--- Task prompt ---
Word for word, give the data again without its pictures.

--- Given data ---
-- Opening Marker --
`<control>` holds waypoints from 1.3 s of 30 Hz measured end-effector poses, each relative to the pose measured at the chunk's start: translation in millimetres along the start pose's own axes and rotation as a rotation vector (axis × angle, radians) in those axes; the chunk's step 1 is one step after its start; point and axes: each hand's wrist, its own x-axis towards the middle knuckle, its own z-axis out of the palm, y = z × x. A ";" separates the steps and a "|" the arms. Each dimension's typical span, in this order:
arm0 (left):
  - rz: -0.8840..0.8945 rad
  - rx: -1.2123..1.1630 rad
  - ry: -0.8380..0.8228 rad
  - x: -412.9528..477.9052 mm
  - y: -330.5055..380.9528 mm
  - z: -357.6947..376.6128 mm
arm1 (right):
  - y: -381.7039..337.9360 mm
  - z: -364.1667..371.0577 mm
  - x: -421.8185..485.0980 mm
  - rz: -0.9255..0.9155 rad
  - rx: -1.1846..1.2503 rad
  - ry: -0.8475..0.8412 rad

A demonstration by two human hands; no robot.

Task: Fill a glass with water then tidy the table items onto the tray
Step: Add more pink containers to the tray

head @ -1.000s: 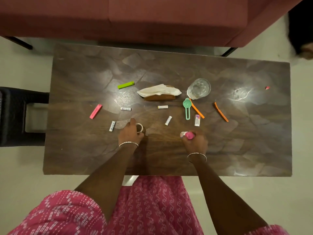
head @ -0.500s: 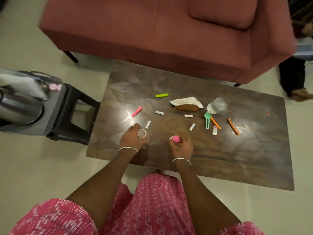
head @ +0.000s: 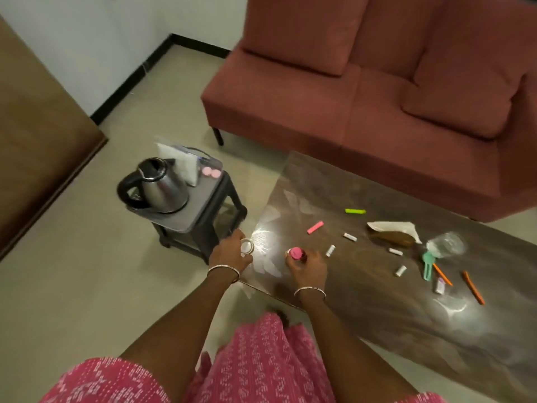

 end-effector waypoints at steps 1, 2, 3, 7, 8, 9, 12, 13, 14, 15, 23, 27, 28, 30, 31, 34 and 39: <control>-0.011 0.005 0.024 3.2 -8.0 -9.1 | -9.8 8.8 0.0 -0.023 0.002 -0.017; -0.029 0.007 0.054 6.2 -15.4 -17.4 | -18.2 16.5 0.8 -0.045 0.006 -0.036; -0.052 0.000 0.089 10.1 -22.7 -25.2 | -27.1 24.1 2.5 -0.069 0.007 -0.054; -0.135 -0.040 0.191 30.9 -48.5 -52.7 | -61.3 51.1 16.8 -0.140 -0.006 -0.109; -0.146 -0.037 0.209 39.1 -54.3 -58.9 | -70.8 57.9 22.3 -0.153 -0.018 -0.121; -0.155 -0.031 0.219 48.0 -60.0 -65.1 | -80.4 65.3 28.2 -0.167 -0.028 -0.132; -0.171 0.000 0.222 76.8 -73.6 -79.4 | -107.4 86.5 49.9 -0.174 -0.017 -0.163; -0.166 0.011 0.225 88.3 -77.6 -82.3 | -116.3 94.7 59.3 -0.164 -0.007 -0.165; -0.159 0.023 0.228 99.2 -80.9 -84.4 | -124.3 102.5 68.7 -0.154 0.001 -0.160; -0.154 0.042 0.230 108.9 -82.5 -85.9 | -131.7 109.4 77.3 -0.152 0.004 -0.152; -0.233 0.221 0.112 212.5 -87.4 -80.7 | -179.8 182.3 156.2 -0.145 0.009 -0.116; -0.264 0.211 0.064 265.4 -100.8 -68.2 | -192.0 222.1 194.5 -0.163 0.038 -0.132; -0.274 0.209 0.052 278.1 -106.2 -63.4 | -194.3 233.1 204.1 -0.162 0.035 -0.138; -0.287 0.194 0.035 297.9 -116.0 -54.6 | -196.8 251.1 219.1 -0.162 0.025 -0.158; -0.288 0.183 0.031 307.8 -121.3 -49.5 | -196.8 261.1 226.1 -0.170 0.016 -0.171; -0.282 0.153 0.030 334.6 -135.5 -35.7 | -193.3 287.8 241.8 -0.196 -0.042 -0.214; -0.241 0.223 -0.008 369.4 -152.7 -10.4 | -181.6 326.2 256.2 -0.230 -0.171 -0.288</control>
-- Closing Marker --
--- Answer box ---
`<control>` holds waypoints from 1.3 s of 30 Hz measured end-effector poses, each relative to the pose measured at the chunk's start: translation in millimetres along the start pose's own axes and rotation as a rotation vector (axis × angle, radians) in those axes; the chunk's step 1 is one step after its start; point and axes: each hand's wrist, its own x-axis towards the middle knuckle, its own z-axis out of the palm, y = z × x. A ";" separates the steps and a "|" the arms. Each dimension's typical span, in this order:
arm0 (left):
  - rz: -0.8840..0.8945 rad
  - rx: -1.2123..1.1630 rad
  - ry: -0.8380..0.8228 rad
  - x: -412.9528..477.9052 mm
  - y: -330.5055..380.9528 mm
  - z: -357.6947..376.6128 mm
arm1 (right):
  - y: -381.7039..337.9360 mm
  - z: -364.1667..371.0577 mm
  - x: -421.8185..485.0980 mm
  - rz: -0.9255..0.9155 rad
  - rx: -1.1846..1.2503 rad
  - ry: -0.8475..0.8412 rad

A demonstration by two human hands; no robot.

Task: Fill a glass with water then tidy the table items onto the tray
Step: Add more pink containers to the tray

head @ -1.000s: 
head @ -0.500s: 
head @ +0.000s: 

 end-effector waypoints at steps 1, 2, 3, 7, 8, 9, 12, 13, 14, 15, 23, 27, 28, 30, 31, 34 and 39: <control>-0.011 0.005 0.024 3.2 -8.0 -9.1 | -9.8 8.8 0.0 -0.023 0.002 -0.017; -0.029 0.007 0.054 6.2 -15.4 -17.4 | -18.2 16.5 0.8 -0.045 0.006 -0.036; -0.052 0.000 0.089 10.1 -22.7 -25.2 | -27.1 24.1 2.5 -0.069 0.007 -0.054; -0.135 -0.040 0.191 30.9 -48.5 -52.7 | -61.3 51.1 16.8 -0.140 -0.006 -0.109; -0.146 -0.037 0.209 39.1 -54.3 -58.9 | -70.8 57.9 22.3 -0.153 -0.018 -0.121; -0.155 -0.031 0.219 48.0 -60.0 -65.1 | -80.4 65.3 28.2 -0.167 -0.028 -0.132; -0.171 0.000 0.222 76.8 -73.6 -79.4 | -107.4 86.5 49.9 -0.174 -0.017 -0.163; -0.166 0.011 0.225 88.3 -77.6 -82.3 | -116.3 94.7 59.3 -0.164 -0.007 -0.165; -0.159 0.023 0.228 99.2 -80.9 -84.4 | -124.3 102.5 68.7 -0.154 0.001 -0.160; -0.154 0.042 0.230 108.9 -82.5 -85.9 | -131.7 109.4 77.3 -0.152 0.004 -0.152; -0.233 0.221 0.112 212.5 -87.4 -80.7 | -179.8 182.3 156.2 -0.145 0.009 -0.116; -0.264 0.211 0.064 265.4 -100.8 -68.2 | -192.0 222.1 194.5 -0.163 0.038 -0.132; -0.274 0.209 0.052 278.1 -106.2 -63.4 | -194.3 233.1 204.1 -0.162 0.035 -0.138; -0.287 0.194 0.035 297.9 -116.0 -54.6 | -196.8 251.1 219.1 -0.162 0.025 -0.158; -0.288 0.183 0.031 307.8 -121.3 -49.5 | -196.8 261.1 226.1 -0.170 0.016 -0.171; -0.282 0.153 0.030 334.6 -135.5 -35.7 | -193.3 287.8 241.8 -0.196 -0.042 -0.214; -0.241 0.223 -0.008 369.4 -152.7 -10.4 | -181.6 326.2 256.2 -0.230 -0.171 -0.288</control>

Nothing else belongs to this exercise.